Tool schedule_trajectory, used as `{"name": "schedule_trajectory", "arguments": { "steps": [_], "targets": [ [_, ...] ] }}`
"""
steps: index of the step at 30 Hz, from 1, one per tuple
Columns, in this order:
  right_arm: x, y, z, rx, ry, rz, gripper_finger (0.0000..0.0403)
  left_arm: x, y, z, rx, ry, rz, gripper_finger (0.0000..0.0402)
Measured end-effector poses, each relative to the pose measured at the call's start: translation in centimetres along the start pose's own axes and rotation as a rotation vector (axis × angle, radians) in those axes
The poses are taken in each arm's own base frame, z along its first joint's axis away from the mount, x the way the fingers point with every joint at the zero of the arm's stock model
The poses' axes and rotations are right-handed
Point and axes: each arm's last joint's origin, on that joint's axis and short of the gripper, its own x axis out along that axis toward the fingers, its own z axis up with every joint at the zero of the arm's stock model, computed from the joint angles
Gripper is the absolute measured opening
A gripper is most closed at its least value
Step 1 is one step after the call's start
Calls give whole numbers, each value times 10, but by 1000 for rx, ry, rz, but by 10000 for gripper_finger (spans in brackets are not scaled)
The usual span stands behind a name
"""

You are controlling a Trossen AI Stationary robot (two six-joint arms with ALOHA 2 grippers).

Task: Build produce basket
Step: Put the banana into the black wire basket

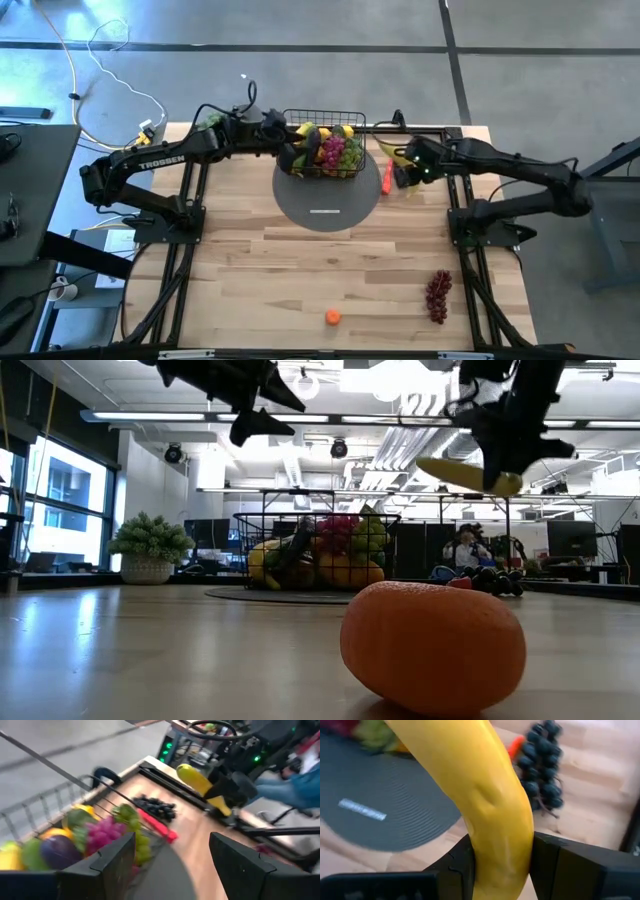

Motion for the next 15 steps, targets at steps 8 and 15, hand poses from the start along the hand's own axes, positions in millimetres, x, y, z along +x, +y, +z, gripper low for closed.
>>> {"name": "schedule_trajectory", "arguments": {
  "steps": [8, 15],
  "targets": [
    [-5, 40, -6, -348, -7, 20, 112, 0, -5, -2, -284, 53, -107, 243],
    [4, 73, -18, -664, 21, 44, 112, 2, -19, -7, -445, 91, -139, 243]
  ]
}}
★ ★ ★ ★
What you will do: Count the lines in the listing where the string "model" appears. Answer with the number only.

Output for this exercise: 2